On the other hand, a comparison tire with a two-layer bias bias part with bundle-stranded steel cords having an 81 S-laminate structure and a Z-twisted Z-laminate structure has a thicker plysteer than the conventional tire. .

In addition, in this experimental example, the cord arrangement direction of the belt protective layer 6 was made to be the same inclination direction with respect to the adjacent layer side of the 2N bias laminated parts 4d and 4u and the tire equator line, but in the present invention, the cord arrangement direction was There is no restriction, and they may be arranged in an intersecting manner. Further, in principle, the cords of the belt reinforcement layer 4r and the cords of the two-layer bias laminated portions 4d and 4u adjacent thereto are arranged in the same inclination direction with respect to the tire equator line, due to the nature of the belt reinforcement layer.

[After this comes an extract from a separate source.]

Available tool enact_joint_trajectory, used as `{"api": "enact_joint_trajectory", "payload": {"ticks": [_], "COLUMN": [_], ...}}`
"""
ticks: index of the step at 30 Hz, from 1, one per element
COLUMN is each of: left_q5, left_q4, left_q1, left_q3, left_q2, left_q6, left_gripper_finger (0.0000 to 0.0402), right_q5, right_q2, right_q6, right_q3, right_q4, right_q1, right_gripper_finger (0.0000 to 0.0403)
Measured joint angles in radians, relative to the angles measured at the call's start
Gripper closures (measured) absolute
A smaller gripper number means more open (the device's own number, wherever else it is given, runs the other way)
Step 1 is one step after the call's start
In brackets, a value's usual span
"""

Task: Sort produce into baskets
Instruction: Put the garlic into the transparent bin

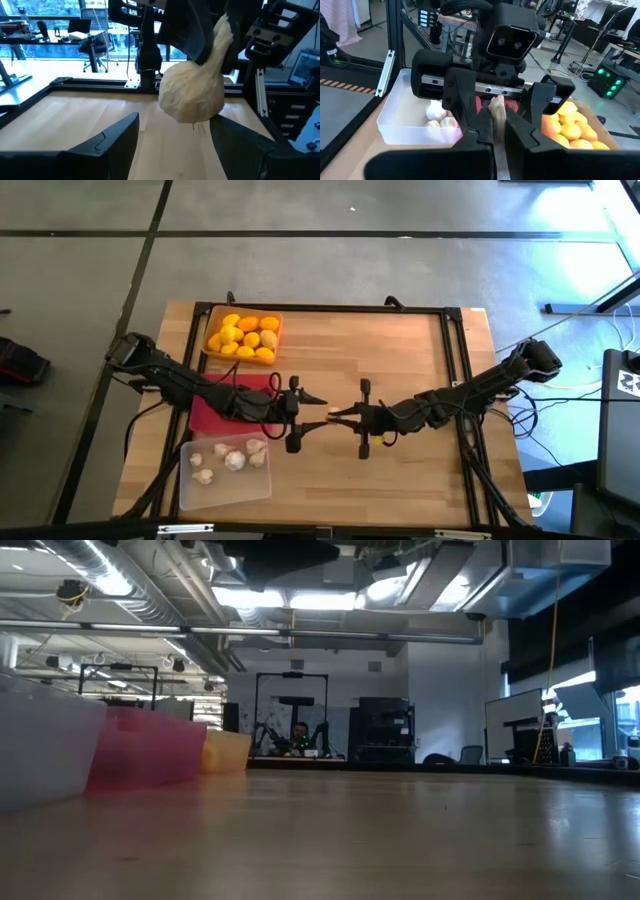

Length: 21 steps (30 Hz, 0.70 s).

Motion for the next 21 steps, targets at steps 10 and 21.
{"api": "enact_joint_trajectory", "payload": {"ticks": [10, 21], "left_q5": [0.074, 0.076], "left_q4": [0.015, 0.039], "left_q1": [0.004, 0.006], "left_q3": [0.0, 0.001], "left_q2": [-0.002, -0.004], "left_q6": [0.041, 0.053], "left_gripper_finger": [0.016, 0.016], "right_q5": [0.015, -0.122], "right_q2": [0.001, 0.061], "right_q6": [-0.07, 0.017], "right_q3": [0.0, 0.0], "right_q4": [0.014, 0.079], "right_q1": [-0.013, -0.079], "right_gripper_finger": [0.0388, 0.0388]}}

[Brief explanation of the drawing]

FIG. 1 is a partially cutaway radial cross-sectional perspective view of an example of a heavy-duty pneumatic radial tire of the present invention, FIG. 2 is an enlarged view of the belt reinforcing layer in FIG. 1, FIG. Figure (B) is an explanatory diagram showing the twisting direction of the cords in the belt reinforcing layer, Figure 4 (A) and Figure 4 (
B) is an explanatory diagram showing the bond layer structure of the belt reinforcing layer, FIG. 5 is a diagram showing the relationship between the straight return angle of the cord and the cord tensile force, and FIG. 6 is an explanatory diagram showing the structure of the belt reinforcing layer and plysteer. This is a relationship diagram. Figure 7 is a relationship diagram between tire running distance and lateral force, Figure 8 (A>, (B) is a model diagram showing the state of deformation of the belt reinforcing layer, and Figure 9 (A). (P,) is It is an explanatory diagram showing a state in which twisting deformation occurs in the cord. 1... Tread, 2... Sidewall portion, 3...
...Bead wire, 4r...Belt reinforcement layer, 4d...
- Lower belt tension-resistant layer, 4u... Upper belt tension-resistant layer, 5... Carcass layer, 6... Belt protective layer. Y-Gil 4/4 figure 4 Figure 9 (A) Valve Figure 9 (B) (Ts-23=

Claims (1)

[Claims] at least one carcass layer having carcass cords arranged substantially in the radial direction, a belt reinforcement layer provided outside the carcass layer, and at least two belt tension resistant layers biased outside the belt reinforcement layer; (1) The cord arrangement angle of the belt reinforcement layer is 45° with respect to the tire circumferential direction.
75 degrees, (2) the cord arrangement angle of the belt tension-resistant layer is 15 degrees to 30 degrees with respect to the tire circumferential direction, and (3) each strand is used as the cord of the belt tension-resistant layer. If a bundle-type steel cord is used, in which the steel cords are twisted at the same pitch and in the same direction, and the direction of the steel cord is Z-twist, the belt tension-resistant layer is
1. A pneumatic radial tire for heavy loads, characterized in that it has a laminated structure, and when the twisting direction of the steel cord is an S twist, the belt tension-resistant layer has a Z laminated structure.